NT: Yeah, I do, actually.
CP: Anyone you know?
NT: Well I would never out anyone, but you do have the example of Michael Stipe--who kind of floats around the issue a bit, doesn't he? He's sort of omnisexual or something like that. And I guess he has more of a straight audience.
Part of me thinks it's a pity that we have to classify ourselves as being gay or straight. The reason I suppose we do that is because of this political issue that homosexuals do not have, as yet, equal civil rights. I always hope that when the day comes that we all have equal civil rights, the issue itself will fade away. I think in years to come, people are going to look at the 20th century and find it fantastically weird that people used to define their way of life by their sexuality. Just in the same way that now people find it weird that people used to massacre each other because they were Protestants or Catholics.
CP: To change the subject, do you listen to current records as a guide to getting a certain sound?
NT: Chris occasionally does, yeah. He comes into the studio with records sometimes and says "I love this." You can suddenly change direction by hearing somebody else's record and freshen up your approach to it. Chris really just buys 12" remix records--that's really all he listens to at home.
CP: Was there an actual record that you could name that was a big influence. With the Latin sound?
NT: The Latin thing wasn't one record, it was a few things. Mainly we toured South America at the end of '94 and we heard a lot of Latin dance music. It seemed very exciting and different. We also heard that music in New York.
CP: And it's in your songs in the past, like "Domino Dancing."
NT: Exactly. We went to Miami [for "Domino"] and made a sort of Latin hip-hop record. It's always kind of fascinated us, the intensity and the different rhythms. Of course Latin rhythms are the basis for so many disco records anyway. It's quite interesting to go back to them.
We wanted to have a sort of international feel, with the Latin influence, and a choir from Russia and New York house music. Because that's really what the PSB are. We have this incredible international following, and we wanted to reflect a sort of internationalism without making some sort of fake world music. And I think we were reacting to the BritPop thing--we didn't want to be any part of that. There's a lot of very, very bad guitar groups in England at the moment. I think there's people who like everything that's popular and people who hate everything that's popular and they want something else-- We always aim at those [latter] people.
CP: I'm still trying to figure out the meanings of some of the songs on the new record. Like "Electricity."

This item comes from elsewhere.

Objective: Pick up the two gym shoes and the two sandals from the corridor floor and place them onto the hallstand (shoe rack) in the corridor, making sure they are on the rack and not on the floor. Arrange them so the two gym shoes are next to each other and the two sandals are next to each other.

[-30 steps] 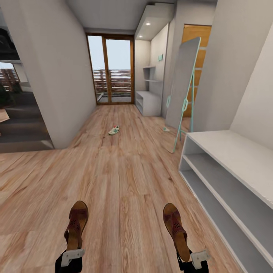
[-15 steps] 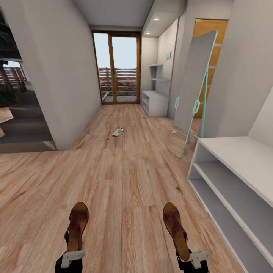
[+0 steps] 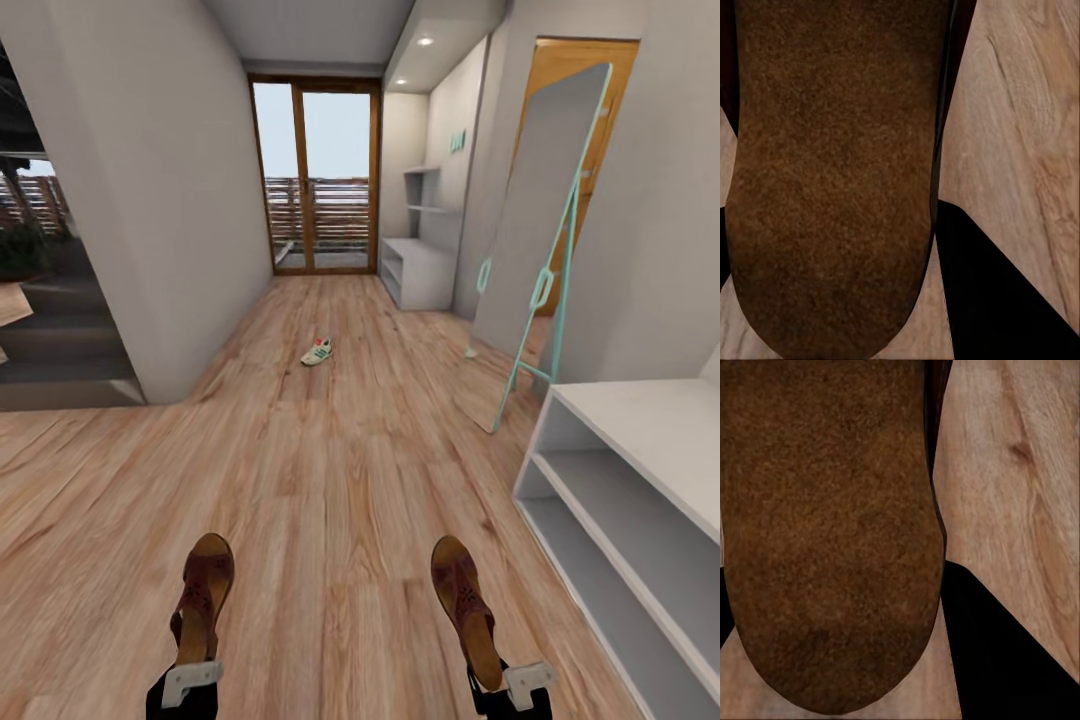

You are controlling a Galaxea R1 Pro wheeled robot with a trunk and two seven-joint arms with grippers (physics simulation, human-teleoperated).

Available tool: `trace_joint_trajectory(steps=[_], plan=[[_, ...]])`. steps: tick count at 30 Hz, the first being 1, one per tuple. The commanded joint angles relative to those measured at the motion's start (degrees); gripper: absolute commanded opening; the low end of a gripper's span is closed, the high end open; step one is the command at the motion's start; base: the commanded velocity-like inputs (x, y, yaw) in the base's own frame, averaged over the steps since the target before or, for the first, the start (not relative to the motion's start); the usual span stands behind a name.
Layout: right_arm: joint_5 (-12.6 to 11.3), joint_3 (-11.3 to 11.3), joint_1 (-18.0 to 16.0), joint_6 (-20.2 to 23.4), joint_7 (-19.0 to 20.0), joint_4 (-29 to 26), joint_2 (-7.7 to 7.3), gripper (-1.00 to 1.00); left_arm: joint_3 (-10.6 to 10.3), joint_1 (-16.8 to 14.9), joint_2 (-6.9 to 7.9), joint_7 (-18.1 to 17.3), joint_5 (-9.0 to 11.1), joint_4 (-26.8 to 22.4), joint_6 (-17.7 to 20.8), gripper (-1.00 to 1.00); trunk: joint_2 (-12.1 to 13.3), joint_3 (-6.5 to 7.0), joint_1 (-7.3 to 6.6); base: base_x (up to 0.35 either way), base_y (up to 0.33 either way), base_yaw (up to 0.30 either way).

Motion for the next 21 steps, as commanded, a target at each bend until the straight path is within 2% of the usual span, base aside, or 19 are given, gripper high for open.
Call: trace_joint_trajectory(steps=[1,21], plan=[[-0.15,0.19,-0.03,-0.12,0.04,0.05,-0.01,-1.00,0.09,-0.02,-0.01,-0.26,0.13,0.02,-0.12,-1.00,-0.02,-0.05,0.02,0.335,0.000,0.000],[-0.12,0.20,-0.03,-0.11,0.07,0.12,-0.02,-1.00,0.07,0.02,-0.05,-0.29,0.13,0.02,-0.12,-1.00,-0.02,-0.05,0.02,0.335,0.000,0.000]])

NT: "Electricity" is about a drag queen who's trying to get someone to buy her a drink. Probably quite old, been doing it for years and years. It's a mood piece really. The inspiration was we sampled a line off the TV from some film where a woman says "What are you doing in San Francisco?"
CP: It sounds like Jane Fonda!
NT: No, it's older than that. Some old black and white film. Some really corny showbiz backstage drama.

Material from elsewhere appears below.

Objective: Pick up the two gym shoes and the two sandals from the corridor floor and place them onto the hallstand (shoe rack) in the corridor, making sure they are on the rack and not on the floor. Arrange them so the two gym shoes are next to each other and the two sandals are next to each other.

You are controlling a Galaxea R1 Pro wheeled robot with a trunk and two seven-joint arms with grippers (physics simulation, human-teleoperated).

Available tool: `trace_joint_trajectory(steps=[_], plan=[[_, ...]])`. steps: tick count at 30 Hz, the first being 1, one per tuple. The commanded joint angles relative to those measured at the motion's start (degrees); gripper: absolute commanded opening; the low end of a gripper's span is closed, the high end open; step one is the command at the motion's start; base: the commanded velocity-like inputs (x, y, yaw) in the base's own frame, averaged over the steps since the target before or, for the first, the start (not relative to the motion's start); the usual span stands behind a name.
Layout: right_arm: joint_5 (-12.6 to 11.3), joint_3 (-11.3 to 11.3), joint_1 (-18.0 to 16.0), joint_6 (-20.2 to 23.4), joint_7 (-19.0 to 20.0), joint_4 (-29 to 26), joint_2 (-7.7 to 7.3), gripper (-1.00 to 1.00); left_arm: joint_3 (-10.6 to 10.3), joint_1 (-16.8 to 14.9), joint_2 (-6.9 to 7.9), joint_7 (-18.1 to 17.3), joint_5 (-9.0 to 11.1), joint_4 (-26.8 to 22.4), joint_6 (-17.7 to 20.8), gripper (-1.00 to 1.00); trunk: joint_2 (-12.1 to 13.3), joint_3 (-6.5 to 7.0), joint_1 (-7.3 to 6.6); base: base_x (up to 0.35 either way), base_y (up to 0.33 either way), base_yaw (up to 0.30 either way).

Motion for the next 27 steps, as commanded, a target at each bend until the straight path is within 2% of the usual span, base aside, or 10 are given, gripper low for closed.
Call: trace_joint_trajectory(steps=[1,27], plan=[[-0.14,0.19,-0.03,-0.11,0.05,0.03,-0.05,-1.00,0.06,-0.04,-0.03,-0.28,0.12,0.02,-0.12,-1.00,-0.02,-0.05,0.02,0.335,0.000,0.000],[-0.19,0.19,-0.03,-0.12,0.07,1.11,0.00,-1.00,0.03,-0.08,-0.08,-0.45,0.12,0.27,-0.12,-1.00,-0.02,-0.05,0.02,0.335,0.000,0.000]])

CP: I'm probably way off, but is the song "To Step Aside" about Evita?
NT: Evita? [laughs] Maybe it would fit in musically, but no it's not. "To Step Aside" is about me thinking about leaving the PSB and the music business, leaving the relationship I'm in, to become a different person. To kind of dispose of the outer core that you accrue as you go through life. You kind of develop a persona, everyone does, just to deal with life. And sometimes the outer core seems to take over the inner. And it was inspired by being in the city of Santiago de Compostela in Spain, where there's this big, famous cathedral and pilgrims do this 120 mile pilgrimage. They believe that when they get there, they have guaranteed themselves that they'll go to heaven. I was comparing the incredible blind faith they must have to do this, with my sort of lack of faith in anything, really.